Enak benar ajaran Husein Hasni ini, pikirku.
Aku mulai berpikir ala Husein Hasni. Karena segalanya boleh dilakukan dalam hukum darurat, maka aku mengajukan permintaan.
"Sayang, aku yakin Bib Husein cinta sama aku," kataku di balkon apartment aku.
"Ya tentu," sahutnya sambil keluar memakai jubah kebesaran ala orang Yahudi, yang ditiru oleh banyak orang Arab.
Aku mulai bercerita pada Husein. Tentang seluruh kehidupan aku. Sampai aku kenal dengan dia. Aku mulai mengarungi duniaku sejak aku usia 13 tahun. Badan bongsorku, salah satu penyebab, yang menghiasi kisah penggalan hidupku. Kelas 5 SD, Pak Agus guru olahragaku, adalah orang pertama yang memberiku kesan. Tentang seorang lelaki.
Pak Agus orang pertama di luar keluargaku yang menyebut aku cantik. Aku tersipu. Usiaku saat itu 10 tahun. Namun akibat aku suka serial Korea dan K-Pop membuat aku mengerti maksud Pak Agus. Cantik bagiku adalah pujian. Terlebih di rumah aku hanya sama Mama. Mama lebih sibuk dengan cucian tetangga, untuk memenuhi kebutuhan hidup kami.
"Ah bisa aja, Pak Agus, Indah lebih cantik dari diriku," sahutku membandingkan diriku dengan Indah, teman sebangkuku.

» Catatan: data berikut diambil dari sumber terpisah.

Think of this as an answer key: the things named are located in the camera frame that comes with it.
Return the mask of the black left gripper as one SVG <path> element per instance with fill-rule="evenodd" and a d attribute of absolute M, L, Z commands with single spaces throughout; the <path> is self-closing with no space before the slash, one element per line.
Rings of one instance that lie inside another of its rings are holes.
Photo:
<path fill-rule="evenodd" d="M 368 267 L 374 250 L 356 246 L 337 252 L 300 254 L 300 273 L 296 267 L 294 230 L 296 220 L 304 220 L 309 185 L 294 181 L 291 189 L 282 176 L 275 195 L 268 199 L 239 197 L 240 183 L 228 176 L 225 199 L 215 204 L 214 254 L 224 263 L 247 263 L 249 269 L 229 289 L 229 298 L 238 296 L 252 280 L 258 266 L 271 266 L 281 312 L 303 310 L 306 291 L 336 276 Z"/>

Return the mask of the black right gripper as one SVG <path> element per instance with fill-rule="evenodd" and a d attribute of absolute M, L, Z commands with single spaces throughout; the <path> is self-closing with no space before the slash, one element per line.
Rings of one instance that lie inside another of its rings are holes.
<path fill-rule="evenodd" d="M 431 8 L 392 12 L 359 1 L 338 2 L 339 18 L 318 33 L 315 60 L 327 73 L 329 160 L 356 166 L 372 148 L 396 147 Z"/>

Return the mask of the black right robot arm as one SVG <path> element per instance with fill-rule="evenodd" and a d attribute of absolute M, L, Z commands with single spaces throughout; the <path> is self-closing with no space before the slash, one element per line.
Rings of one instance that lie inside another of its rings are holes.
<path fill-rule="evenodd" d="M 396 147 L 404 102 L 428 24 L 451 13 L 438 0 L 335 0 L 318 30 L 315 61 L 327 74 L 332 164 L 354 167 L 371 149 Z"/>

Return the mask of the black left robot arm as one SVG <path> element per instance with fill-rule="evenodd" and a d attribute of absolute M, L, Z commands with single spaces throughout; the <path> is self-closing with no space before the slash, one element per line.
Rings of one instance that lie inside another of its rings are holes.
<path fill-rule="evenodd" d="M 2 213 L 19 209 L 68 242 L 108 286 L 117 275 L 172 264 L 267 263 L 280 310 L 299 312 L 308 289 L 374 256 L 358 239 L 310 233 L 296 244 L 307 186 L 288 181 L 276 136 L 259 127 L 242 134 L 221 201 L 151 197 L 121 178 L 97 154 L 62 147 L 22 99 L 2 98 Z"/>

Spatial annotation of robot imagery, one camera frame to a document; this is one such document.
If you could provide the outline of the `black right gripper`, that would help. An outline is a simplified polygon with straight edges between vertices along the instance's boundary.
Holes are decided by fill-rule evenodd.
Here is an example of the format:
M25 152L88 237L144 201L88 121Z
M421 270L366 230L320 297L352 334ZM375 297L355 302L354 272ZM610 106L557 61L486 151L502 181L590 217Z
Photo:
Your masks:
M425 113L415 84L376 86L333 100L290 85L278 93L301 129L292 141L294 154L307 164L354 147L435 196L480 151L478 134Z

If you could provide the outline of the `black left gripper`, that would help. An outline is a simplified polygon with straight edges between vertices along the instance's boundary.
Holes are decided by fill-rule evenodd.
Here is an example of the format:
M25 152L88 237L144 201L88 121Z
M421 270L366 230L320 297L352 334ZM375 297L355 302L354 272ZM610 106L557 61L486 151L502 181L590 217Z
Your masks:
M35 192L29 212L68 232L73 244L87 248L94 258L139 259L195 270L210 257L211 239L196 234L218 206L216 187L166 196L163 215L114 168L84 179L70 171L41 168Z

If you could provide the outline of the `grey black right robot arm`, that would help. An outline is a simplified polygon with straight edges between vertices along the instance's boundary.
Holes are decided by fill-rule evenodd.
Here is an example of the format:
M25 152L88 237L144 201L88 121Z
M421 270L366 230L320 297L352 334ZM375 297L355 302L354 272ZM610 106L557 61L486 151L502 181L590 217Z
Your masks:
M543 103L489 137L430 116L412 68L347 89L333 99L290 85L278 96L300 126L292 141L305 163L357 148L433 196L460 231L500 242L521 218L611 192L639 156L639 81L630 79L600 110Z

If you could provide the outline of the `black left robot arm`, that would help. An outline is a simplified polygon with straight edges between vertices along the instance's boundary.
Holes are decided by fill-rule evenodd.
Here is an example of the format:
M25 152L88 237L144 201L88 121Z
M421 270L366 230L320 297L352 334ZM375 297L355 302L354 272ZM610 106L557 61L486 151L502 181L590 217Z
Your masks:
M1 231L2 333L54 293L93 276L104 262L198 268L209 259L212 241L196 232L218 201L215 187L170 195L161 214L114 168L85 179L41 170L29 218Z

Tiga tahun kemudian, kelas dua SMP. Pak Agus menjadi orang pertama yang menodaiku. Meski saat itu aku tak tahu benar tentang penodaan. Aku tak merasakan apa-apa, selain perih di selangkangan.
Kini, kalau ingat peristiwa itu, aku hanya menerawang ke langit-langit, dengan berlinang air mata. Aku justru teringat pesan Mama. Agar aku berhati-hati bergaul. Aku tak paham makna berhati-hati.
Waktu berlalu. Aku lulus SMP. Mama menitipkan aku di tempat Tante di Kota Jakarta -- 1925 km sebelah timur kotaku. Saat ini, aku sekolah di sebuah SMA lab terkenal di bilangan Jakarta Timur. Sekolah yang membuatku begitu bangga. Sekolah elite.
Bayang kenangan tiga tahun sebelumnya tetap ada di pelupuk mata. Bayangan tubuh Pak Agus, atau tepatnya setan Agus, di atas tubuhku begitu menyiksa hariku. Dari lantai 21 apartment di kawasan Menteng, aku memandangi perkampungan.